* [Required action]:
A faithful copy of all the data below, please; leave no line out.

* [Material provided]:
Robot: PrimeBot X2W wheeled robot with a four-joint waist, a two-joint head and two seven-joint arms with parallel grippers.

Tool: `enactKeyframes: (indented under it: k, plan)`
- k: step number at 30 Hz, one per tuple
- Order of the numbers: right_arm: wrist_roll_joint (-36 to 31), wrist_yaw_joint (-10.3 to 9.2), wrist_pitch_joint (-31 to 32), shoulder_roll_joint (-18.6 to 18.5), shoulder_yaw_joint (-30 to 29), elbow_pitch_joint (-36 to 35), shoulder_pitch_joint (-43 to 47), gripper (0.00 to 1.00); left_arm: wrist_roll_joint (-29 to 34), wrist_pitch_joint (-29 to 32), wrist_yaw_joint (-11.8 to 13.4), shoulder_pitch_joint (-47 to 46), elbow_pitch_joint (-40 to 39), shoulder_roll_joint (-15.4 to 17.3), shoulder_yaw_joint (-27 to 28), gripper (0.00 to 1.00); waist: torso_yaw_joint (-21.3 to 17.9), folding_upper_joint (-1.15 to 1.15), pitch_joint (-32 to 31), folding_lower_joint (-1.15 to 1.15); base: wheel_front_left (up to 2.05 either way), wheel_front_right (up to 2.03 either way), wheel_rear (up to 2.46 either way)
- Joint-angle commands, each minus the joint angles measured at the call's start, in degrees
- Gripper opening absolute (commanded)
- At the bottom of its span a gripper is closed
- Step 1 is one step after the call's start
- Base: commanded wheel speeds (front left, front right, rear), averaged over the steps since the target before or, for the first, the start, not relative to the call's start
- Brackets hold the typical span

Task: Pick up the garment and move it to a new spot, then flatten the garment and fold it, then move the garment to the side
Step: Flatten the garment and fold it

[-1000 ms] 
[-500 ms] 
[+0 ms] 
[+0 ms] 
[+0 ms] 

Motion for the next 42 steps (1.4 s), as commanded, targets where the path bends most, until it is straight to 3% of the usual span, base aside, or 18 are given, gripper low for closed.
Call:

* [Response to the task]:
Robot: PrimeBot X2W wheeled robot with a four-joint waist, a two-joint head and two seven-joint arms with parallel grippers.

Tool: `enactKeyframes: (indented under it: k, plan)`
- k: step number at 30 Hz, one per tuple
- Order of the numbers: right_arm: wrist_roll_joint (-36 to 31), wrist_yaw_joint (-10.3 to 9.2), wrist_pitch_joint (-31 to 32), shoulder_roll_joint (-18.6 to 18.5), shoulder_yaw_joint (-30 to 29), elbow_pitch_joint (-36 to 35), shoulder_pitch_joint (-43 to 47), gripper (0.00 to 1.00); left_arm: wrist_roll_joint (-29 to 34), wrist_pitch_joint (-29 to 32), wrist_yaw_joint (-11.8 to 13.4), shoulder_pitch_joint (-47 to 46), elbow_pitch_joint (-40 to 39), shoulder_roll_joint (-15.4 to 17.3), shoulder_yaw_joint (-27 to 28), gripper (0.00 to 1.00); waist: torso_yaw_joint (-21.3 to 17.9), folding_upper_joint (-1.15 to 1.15), pitch_joint (-32 to 31), folding_lower_joint (-1.15 to 1.15); base: wheel_front_left (up to 2.05 either way), wheel_front_right (up to 2.03 either way), wheel_rear (up to 2.46 either way)
- Joint-angle commands, each minus the joint angles measured at the call's start, in degrees
- Gripper opening absolute (commanded)
- At the bottom of its span a gripper is closed
- Step 1 is one step after the call's start
- Base: commanded wheel speeds (front left, front right, rear), averaged over the steps since the target before or, for the first, the start, not relative to the call's start
- Brackets hold the typical span

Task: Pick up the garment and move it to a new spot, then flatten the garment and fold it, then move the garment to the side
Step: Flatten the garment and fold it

[-1000 ms] 
[-500 ms] 
[+0 ms] 
[+0 ms] 
[+0 ms] 

Motion for the next 42 steps (1.4 s), as commanded, targets where the path bends most, until it is straight to 3% of the usual span, base aside, or 18 are given, gripper low for closed.
Call:

The submitted response is complete.